### [What the exercise asks]
From the material below, return exactly the lines starting at the one that holds "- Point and" and ending at the one that holds "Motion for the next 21". Pictures stay out of the answer.

Start of Input records

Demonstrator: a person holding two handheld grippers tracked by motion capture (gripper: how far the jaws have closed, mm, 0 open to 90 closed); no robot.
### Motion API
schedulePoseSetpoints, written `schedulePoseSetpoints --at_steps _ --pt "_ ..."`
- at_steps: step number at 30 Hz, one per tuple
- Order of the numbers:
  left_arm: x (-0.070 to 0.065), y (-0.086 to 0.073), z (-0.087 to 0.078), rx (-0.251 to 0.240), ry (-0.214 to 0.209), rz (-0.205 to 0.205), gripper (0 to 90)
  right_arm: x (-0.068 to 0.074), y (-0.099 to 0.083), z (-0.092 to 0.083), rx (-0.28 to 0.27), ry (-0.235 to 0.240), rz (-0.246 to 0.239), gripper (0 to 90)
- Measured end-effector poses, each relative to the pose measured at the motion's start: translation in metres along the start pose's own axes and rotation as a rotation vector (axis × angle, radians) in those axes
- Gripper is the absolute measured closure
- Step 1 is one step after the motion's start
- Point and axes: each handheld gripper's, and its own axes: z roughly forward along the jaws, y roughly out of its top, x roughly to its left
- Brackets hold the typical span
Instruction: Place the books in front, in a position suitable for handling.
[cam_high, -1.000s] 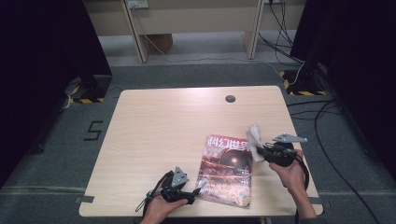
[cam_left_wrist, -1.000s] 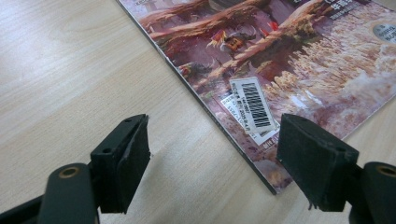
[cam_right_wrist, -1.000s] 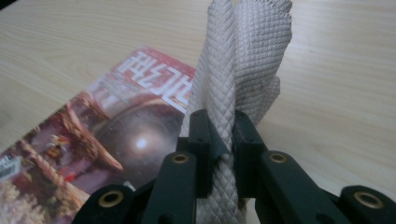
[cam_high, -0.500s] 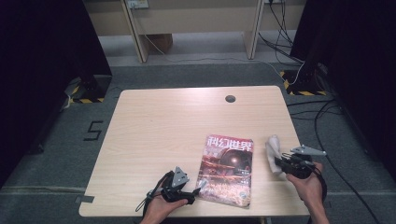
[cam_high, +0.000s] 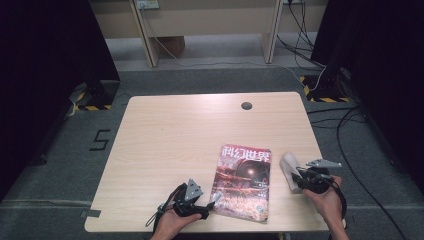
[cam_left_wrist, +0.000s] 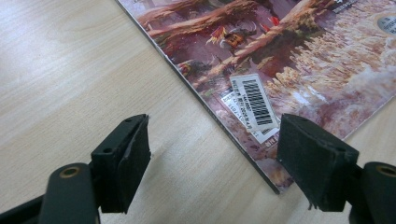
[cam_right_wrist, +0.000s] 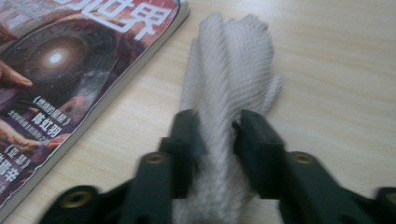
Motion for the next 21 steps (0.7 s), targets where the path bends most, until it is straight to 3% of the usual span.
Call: schedulePoseSetpoints --at_steps 6,9,12,13,16,21 --pt "0.000 0.000 0.001 0.003 0.000 -0.001 25.0 0.002 0.011 -0.019 -0.087 -0.017 -0.013 57.7" --pt "0.000 0.000 0.002 0.002 -0.002 -0.002 25.0 0.012 0.016 -0.022 -0.113 0.027 -0.008 55.8" --pt "0.000 0.000 0.002 0.005 0.002 0.001 25.0 0.020 0.018 -0.019 -0.110 0.054 -0.013 54.7" --pt "0.000 0.001 0.003 0.004 0.002 -0.002 25.0 0.031 0.018 -0.013 -0.101 0.078 -0.025 54.5" --pt "0.000 0.001 0.003 0.001 0.001 -0.004 25.0 0.047 0.018 -0.002 -0.074 0.121 -0.055 53.8" --pt "0.000 0.001 0.004 0.005 0.002 -0.005 25.1 0.063 0.016 0.016 -0.027 0.169 -0.038 51.7"
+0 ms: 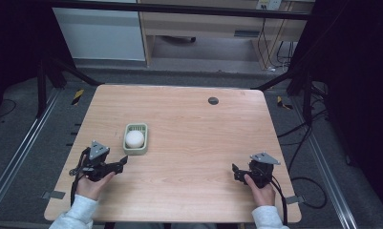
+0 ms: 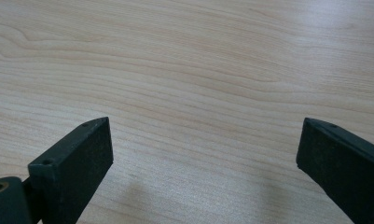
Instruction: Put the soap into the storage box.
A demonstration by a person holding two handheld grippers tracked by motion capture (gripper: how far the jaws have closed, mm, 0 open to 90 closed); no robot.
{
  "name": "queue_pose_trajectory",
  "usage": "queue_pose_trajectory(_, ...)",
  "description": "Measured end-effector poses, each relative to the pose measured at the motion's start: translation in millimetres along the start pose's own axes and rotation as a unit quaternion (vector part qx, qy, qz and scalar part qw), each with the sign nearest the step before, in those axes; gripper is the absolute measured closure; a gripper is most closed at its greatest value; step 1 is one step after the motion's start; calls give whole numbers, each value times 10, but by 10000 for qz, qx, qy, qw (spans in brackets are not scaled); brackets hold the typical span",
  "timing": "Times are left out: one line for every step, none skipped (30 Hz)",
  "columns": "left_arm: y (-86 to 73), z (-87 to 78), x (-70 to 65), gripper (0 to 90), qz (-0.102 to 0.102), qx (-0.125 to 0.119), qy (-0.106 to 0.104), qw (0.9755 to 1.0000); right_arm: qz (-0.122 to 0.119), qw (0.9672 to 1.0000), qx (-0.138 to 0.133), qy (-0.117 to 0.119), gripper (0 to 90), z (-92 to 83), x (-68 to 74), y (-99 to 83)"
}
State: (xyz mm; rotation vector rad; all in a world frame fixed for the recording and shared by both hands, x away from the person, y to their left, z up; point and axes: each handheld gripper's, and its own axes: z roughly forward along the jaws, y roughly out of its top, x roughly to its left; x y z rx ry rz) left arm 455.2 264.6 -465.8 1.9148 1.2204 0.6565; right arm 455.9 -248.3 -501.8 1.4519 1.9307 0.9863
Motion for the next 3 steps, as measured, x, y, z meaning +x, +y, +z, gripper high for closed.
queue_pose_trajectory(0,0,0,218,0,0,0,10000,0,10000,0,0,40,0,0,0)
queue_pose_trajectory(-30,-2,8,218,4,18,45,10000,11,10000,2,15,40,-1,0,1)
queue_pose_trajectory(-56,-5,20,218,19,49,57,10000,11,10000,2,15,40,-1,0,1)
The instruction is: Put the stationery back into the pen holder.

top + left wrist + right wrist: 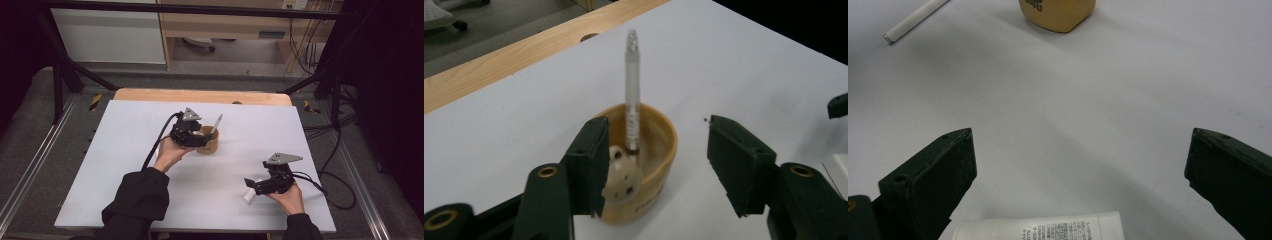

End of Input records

### [Output below]
- Point and axes: each handheld gripper's, and its own axes: z roughly forward along the jaws, y roughly out of its top, x roughly to its left
- Brackets hold the typical span
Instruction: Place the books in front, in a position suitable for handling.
[cam_high, -1.000s] 
[cam_left_wrist, -1.000s] 
[cam_right_wrist, -1.000s] 
[cam_high, -0.500s] 
[cam_high, +0.000s] 
[cam_left_wrist, +0.000s] 
[cam_right_wrist, +0.000s] 
Motion for the next 21 steps (0.7 s), targets where the path bends most, until it is straight to 3% of the usual span.

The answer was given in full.